ROMA – L’integrazione culturale dei minori stranieri inizia dai primissimi anni di vita, ma è ancora troppo netta la differenza tra l’educazione prescolare dei bambini italiani e quella dei coetanei senza cittadinanza. È questa l’estrema sintesi dell’ultimo rapporto dell’Osservatorio povertà educativa #conibambini realizzato da Openpolis insieme all’impresa sociale Con i Bambini. E mentre il dibattito sullo Ius Scholae alimenta il dibattito politico, il quadro sull’educazione della prima infanzia tracciato dai dati fa emergere alcune sostanziali problematiche sommerse.
Meno dell’80% dei bambini stranieri frequenta scuole d’infanzia
Secondo quanto risulta dai dati raccolti nel rapporto, meno dell’80% dei minori stranieri frequenta scuole d’infanzia, contro il 95% dei bambini italiani. Senza il primissimo accesso all’istruzione, i minori senza cittadinanza potrebbero, come ampiamente dimostrato dalla letteratura scientifica e pedagogica, rendere il processo di integrazione radicalmente più difficile negli anni successivi. Oltre, ovviamente, a essere una delle cause principali dei ritardi di apprendimento scolastico, della difficoltà di relazionarsi con coetanei e con gli adulti.
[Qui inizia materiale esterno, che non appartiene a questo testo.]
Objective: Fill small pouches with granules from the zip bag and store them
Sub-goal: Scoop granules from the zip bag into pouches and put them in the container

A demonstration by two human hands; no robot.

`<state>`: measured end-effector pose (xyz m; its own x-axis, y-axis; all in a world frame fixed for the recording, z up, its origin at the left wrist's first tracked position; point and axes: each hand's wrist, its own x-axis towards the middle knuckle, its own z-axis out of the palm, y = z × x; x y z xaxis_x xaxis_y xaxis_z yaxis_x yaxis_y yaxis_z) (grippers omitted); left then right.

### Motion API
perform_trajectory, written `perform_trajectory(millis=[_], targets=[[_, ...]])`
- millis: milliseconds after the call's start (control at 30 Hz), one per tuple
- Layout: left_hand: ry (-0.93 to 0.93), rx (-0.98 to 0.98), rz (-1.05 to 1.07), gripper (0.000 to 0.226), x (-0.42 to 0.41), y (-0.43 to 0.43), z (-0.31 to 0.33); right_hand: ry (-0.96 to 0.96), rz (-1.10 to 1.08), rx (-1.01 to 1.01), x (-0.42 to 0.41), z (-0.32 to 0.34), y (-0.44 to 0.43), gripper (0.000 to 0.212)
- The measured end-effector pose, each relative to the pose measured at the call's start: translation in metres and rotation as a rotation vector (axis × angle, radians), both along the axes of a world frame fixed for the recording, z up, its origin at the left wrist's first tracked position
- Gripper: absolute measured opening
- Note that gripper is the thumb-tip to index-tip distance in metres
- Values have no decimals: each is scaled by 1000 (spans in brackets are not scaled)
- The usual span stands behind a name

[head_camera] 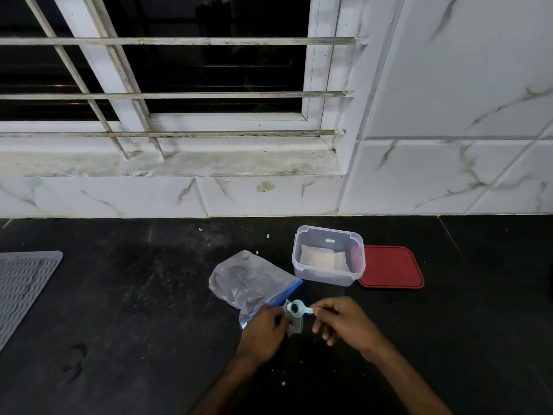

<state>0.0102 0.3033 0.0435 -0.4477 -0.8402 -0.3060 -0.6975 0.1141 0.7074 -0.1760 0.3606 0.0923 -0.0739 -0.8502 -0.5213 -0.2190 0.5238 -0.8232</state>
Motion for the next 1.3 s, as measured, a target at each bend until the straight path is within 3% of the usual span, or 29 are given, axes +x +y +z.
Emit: perform_trajectory(millis=[100, 233, 433, 567, 733, 833, 900, 1000, 1067, 1167, 1300], targets=[[-52, -52, -21, 21, -3, 0, 2, -96, -79, 18, -11, 1, 0, 17], [-142, -160, -51, 24, -9, 2, 4, -43, -42, -35, -12, 2, 2, 17], [81, 171, 69, 28, -11, -4, -11, 519, 307, -252, 2, -6, 10, 24], [176, 270, 115, 27, -8, -5, -25, 940, 658, -309, 12, -12, 12, 45], [299, 390, 209, 27, -7, -7, -22, 1100, 683, -426, 16, -33, 23, 68], [294, 392, 218, 26, -6, -6, -15, 967, 557, -415, 17, -42, 27, 63], [228, 326, 187, 26, -6, -5, -11, 798, 296, -438, 20, -36, 27, 47], [84, 120, 67, 28, -7, -3, -8, 294, -157, -286, 18, -25, 20, 28], [-5, 50, -9, 28, -9, -2, -6, 36, -321, -190, 13, -22, 13, 22], [-108, -16, -86, 33, -12, 0, -7, -148, -379, -135, 6, -20, 6, 20], [-192, -161, -44, 35, -13, -1, -2, -190, -389, -112, 3, -23, 2, 18]])
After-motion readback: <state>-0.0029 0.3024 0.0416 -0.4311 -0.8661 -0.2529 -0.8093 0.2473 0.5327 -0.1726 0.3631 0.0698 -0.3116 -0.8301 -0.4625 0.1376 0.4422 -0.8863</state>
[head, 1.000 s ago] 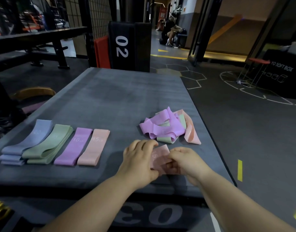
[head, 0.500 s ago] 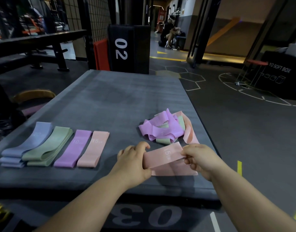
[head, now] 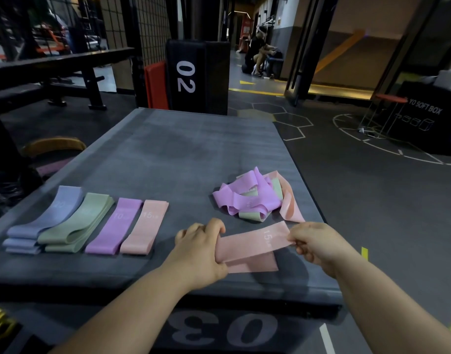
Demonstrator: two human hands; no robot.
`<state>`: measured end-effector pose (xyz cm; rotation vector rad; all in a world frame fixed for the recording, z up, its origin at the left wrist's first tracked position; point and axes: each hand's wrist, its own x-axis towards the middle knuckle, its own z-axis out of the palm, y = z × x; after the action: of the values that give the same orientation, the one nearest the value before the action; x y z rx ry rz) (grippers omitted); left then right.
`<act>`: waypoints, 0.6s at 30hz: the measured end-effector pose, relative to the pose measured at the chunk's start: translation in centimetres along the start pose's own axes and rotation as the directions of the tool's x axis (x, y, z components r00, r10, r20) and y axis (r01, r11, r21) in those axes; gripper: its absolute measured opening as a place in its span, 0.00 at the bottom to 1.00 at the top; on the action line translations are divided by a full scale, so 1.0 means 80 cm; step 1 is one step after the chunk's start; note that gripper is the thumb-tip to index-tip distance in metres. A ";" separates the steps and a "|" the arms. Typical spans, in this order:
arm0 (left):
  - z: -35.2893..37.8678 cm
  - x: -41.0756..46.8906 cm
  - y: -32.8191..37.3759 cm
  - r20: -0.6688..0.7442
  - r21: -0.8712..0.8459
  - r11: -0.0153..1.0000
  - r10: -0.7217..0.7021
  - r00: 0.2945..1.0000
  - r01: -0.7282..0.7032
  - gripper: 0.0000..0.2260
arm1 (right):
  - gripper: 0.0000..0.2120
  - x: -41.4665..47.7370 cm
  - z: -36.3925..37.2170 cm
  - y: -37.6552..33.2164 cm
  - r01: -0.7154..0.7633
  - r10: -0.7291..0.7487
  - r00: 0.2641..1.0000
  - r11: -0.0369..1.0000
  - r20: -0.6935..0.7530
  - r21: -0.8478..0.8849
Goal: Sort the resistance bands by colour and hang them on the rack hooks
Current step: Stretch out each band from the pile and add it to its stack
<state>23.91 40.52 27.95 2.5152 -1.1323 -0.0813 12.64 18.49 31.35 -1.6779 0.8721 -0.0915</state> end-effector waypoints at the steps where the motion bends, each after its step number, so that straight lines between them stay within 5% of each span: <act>1: 0.001 -0.001 -0.002 0.019 0.007 1.000 -0.001 1.000 0.001 0.24 | 0.07 0.000 0.000 0.003 -0.010 0.011 1.000 0.999 0.022 -0.043; 9: -0.011 -0.001 -0.011 0.089 -0.104 0.994 -0.034 0.995 0.043 0.16 | 0.07 -0.003 0.015 0.011 -0.004 0.023 0.994 0.985 0.108 -0.173; 18: -0.009 0.002 -0.031 0.122 -0.081 0.995 -0.054 0.991 0.065 0.13 | 0.04 -0.002 0.029 0.018 0.041 -0.030 0.999 0.899 0.032 -0.435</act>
<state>25.91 42.14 27.73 2.4970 -1.0751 -0.2944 12.98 20.44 29.44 -2.1092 0.8875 0.1098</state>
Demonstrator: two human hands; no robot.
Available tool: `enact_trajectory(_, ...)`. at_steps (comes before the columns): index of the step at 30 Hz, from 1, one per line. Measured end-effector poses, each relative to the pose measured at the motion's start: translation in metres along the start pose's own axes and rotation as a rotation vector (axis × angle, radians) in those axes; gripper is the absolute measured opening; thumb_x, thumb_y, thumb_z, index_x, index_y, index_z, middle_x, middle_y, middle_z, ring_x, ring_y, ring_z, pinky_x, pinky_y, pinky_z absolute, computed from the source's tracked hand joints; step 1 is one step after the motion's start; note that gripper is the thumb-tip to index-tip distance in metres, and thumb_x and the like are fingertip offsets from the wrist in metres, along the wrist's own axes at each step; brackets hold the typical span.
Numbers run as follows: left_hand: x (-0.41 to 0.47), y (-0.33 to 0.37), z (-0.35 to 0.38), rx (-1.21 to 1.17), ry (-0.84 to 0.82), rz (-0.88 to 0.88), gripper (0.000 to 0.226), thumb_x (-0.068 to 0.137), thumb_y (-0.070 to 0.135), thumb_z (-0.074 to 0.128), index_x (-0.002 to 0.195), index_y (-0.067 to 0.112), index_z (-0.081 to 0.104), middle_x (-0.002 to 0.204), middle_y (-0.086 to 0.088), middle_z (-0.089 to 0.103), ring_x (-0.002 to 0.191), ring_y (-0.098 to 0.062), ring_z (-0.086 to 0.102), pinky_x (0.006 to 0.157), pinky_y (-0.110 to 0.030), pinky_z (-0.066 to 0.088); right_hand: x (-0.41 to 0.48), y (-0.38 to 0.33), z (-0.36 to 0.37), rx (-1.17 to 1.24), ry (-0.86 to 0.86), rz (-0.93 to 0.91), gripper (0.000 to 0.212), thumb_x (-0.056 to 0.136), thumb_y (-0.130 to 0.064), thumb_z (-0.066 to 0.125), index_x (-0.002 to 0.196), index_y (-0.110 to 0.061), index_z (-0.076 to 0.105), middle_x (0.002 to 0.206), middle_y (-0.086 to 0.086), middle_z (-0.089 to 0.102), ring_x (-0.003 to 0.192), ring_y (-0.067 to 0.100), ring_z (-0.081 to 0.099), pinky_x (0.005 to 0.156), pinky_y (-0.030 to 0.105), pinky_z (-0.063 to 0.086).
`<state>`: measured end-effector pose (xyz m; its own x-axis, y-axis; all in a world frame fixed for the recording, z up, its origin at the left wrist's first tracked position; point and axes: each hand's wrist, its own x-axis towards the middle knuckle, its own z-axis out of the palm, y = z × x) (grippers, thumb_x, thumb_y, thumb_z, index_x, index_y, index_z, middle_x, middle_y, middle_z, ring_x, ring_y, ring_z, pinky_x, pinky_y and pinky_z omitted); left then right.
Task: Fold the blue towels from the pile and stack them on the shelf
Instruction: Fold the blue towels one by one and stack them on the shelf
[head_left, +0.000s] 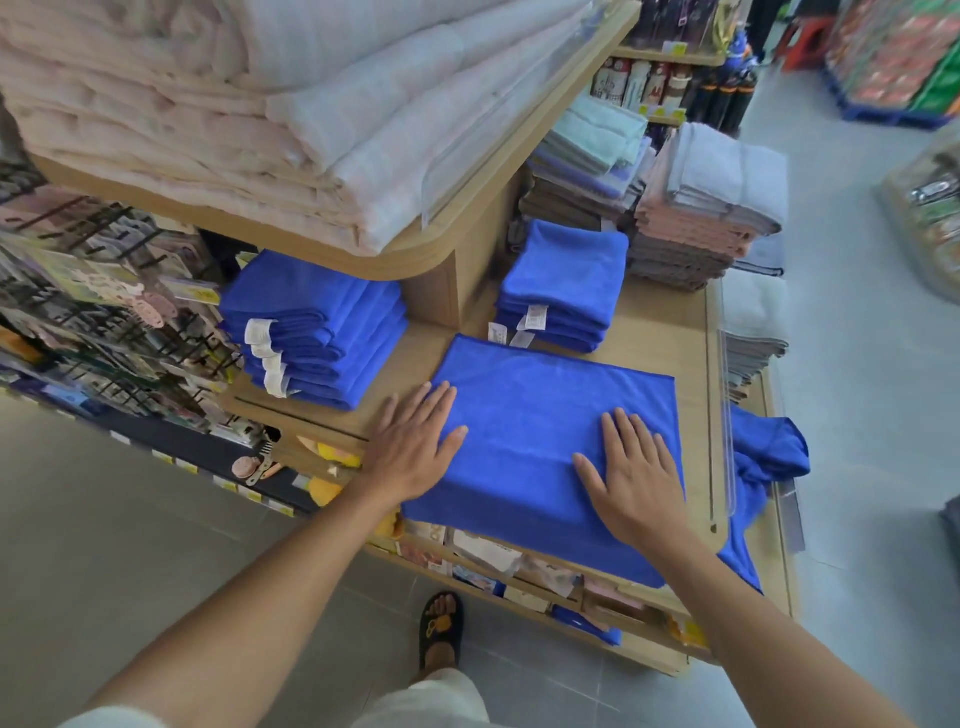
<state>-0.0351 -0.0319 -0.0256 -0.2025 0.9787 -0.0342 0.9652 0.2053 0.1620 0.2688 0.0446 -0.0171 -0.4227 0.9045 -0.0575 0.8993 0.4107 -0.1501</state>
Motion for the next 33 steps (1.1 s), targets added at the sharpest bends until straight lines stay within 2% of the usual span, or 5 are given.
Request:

Se i minori stranieri sono il 14% dei residenti tra i 3 e 5 anni, solo l’11,7% è iscritto a istituti pre-scolastici. Quasi due punti percentuali sotto cui potrebbero nascondersi (o anticipare) storie difficili di emarginazione sociale. Le conseguenze, secondo il rapporto, sono presto tracciate: ritardi ad apprendere la lingua, difficoltà nell’intessere relazioni sociali, incertezza sul proprio futuro. Tutti ostacoli al loro inserimento nel contesto sociale.
La relazione tra scolarizzazione e competenze alfabetiche
Nelle rilevazioni dell’Osservatorio la relazione tra inclusione e apprendimento è presto acclarata: a Prato, ad esempio, un residente su tre dai 3 ai 5 anni è straniero, ma solo un quarto è iscritto alla scuola d’infanzia. Ne deriva che proprio quella provincia toscana sia la seconda, nel centro-nord, con la quota più elevata di studenti con competenze alfabetiche non adeguate. Elemento che si ripercuote anche sui successivi gradi di istruzione e che non può essere dimenticato quando si parla di diritto allo studio e di integrazione.